A common example: tortoiseshell cats
have patches of black and orange fur.
Almost all tortoiseshells are female.
Heterozygous for the X-linked coat
color gene, one allele black and the
other allele orange. Only 1 allele is
expressed in each cell, and patches
on the fur result from cell division of
the original embryonic cells that
randomly chose an X to inactivate.
A similar human condition: anhidrotic
ectodermal dysplasia: absence of
sweat glands in the skin.
Sex-Influenced Traits
• A sex-influenced trait is an autosomal trait
that is dominant in one sex and recessive
in the other. Good examples: male pattern
baldness in humans and horns in sheep.
• Pattern baldness is found in both sexes,
but is rarer in females. Females usually
get very thin hair all over, instead of the
classic receding hairline and bald spot on
top that men get.
• Baldness is autosomal, but it is dominant
in males and recessive in females. Thus,
male heterozygotes are bald but female
heterozygotes have normal hair.
The Adams family
Sex-Limited Trait
• A sex-limited trait is expressed in one sex
but not the other. This is usually due to
anatomical or physiological limitations.
• An example: ability to produce milk is sexlimited, because only females have
breasts, the milk producing glands.
• Similarly, susceptibility of prostate cancer
is limited to men, because only males
have a prostate gland.
Mitochondrial Genes
• The mitochondria are organelles that produce most of the energy for
eukaryotic cells. Aerobic metabolism--the Krebs cycle and the
electron transport chain that produces ATP both occur in the
mitochondria.
• Mitochondria possess a small circle of DNA, like bacteria but unlike
the linear eukaryotic chromosomes. They also have other
characteristics similar to bacteria.
• The “endosymbiont hypothesis” put forth by Lynn Margulis states
that mitochondria (and chloroplasts in plants) are descended from
free-living bacteria, which developed an intracellular symbiosis with
primitive eukaryotic cells.
• Over time, most of the bacterial genes have moved into the nucleus,
but about 30 genes still remain in the mitochondrial genome.

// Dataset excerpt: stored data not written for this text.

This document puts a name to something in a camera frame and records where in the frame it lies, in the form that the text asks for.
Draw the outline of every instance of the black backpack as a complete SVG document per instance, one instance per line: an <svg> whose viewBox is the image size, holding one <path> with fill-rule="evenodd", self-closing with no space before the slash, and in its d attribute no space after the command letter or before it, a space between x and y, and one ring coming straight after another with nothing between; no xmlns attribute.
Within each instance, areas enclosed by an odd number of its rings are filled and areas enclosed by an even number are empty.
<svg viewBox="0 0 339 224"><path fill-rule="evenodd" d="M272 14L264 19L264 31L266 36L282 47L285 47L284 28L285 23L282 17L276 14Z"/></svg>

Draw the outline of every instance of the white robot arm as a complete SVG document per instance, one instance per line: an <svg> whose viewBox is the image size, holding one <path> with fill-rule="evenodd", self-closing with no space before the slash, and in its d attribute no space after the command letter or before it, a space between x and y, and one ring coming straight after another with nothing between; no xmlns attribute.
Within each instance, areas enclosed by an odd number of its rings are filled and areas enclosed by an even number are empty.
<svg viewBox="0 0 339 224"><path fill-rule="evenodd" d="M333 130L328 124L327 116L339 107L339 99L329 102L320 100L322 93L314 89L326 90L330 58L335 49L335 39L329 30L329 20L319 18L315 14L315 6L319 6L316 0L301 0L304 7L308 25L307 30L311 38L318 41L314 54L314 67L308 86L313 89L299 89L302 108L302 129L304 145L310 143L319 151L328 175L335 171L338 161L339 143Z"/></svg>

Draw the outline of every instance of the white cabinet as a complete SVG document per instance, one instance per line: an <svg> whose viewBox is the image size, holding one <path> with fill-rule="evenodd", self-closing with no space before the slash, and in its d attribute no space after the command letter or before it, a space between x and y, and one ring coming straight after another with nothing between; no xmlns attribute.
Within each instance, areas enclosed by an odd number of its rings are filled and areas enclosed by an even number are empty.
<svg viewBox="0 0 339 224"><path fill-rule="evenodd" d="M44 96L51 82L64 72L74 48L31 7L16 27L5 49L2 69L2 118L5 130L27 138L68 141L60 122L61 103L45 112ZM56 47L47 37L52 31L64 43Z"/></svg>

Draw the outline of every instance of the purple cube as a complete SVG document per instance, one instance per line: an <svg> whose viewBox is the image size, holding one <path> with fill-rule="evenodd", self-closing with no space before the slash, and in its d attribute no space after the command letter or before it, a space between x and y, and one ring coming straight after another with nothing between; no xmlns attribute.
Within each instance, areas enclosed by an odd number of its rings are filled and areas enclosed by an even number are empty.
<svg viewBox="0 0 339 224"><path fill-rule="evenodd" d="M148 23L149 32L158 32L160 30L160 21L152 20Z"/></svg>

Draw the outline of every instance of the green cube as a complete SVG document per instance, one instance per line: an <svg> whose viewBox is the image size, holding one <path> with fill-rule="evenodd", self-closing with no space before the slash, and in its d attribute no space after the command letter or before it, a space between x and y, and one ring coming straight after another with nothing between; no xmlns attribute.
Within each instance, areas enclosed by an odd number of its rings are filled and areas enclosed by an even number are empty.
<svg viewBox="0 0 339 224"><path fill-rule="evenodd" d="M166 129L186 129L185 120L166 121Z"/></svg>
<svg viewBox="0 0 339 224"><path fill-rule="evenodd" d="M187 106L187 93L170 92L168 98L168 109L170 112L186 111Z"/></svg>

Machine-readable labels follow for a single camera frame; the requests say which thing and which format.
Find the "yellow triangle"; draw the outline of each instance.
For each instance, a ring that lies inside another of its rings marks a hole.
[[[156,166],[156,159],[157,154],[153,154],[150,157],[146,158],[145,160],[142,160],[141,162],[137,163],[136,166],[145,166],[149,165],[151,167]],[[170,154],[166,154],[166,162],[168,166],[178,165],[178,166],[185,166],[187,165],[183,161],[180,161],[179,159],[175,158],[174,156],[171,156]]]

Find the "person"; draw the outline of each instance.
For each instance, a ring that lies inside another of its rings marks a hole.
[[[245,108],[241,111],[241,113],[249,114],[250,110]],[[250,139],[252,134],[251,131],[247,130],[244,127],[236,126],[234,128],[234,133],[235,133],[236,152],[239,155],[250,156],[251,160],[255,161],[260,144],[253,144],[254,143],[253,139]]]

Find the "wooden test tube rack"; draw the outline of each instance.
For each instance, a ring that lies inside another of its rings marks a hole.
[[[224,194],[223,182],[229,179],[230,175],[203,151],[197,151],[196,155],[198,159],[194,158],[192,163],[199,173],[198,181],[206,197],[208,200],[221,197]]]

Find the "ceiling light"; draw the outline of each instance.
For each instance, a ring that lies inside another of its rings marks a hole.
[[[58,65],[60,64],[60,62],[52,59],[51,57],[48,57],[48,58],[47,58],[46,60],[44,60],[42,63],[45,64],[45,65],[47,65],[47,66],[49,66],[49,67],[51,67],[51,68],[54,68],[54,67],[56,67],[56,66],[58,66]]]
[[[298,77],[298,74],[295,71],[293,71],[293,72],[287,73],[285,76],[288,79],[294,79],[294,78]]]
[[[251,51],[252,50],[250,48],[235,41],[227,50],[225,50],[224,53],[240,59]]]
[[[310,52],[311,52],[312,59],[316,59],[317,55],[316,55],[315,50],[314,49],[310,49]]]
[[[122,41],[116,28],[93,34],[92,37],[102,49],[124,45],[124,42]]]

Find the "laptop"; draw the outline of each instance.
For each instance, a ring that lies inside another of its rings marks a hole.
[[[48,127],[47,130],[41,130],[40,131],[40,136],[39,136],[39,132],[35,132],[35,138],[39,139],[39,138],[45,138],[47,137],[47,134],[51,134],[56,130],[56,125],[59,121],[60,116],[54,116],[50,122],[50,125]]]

• Analysis of the DNA sequences of the remaining genes has allowed
scientists to identify the bacterial groups that the mitochondria and
chloroplasts came from.
Endosymbiont Hypothesis
More Mitochondrial Genes
• Genes found in the mitochondria:
--ribosomal RNA and transfer RNA.
Mitochondrial ribosomes are of the prokaryotic
type, not eukaryotic.
--some electron transport chain proteins
• The genetic code is slightly altered in
mitochondria. For example, UGA is a stop
codon in the nucleus, but is codes for
Tryptophan in the mitochondria of humans and
yeast. Also, AUA codes for Isoleucine in the
nucleus, but it codes for Methionine in human
mitochondria (but not yeast mitochondria).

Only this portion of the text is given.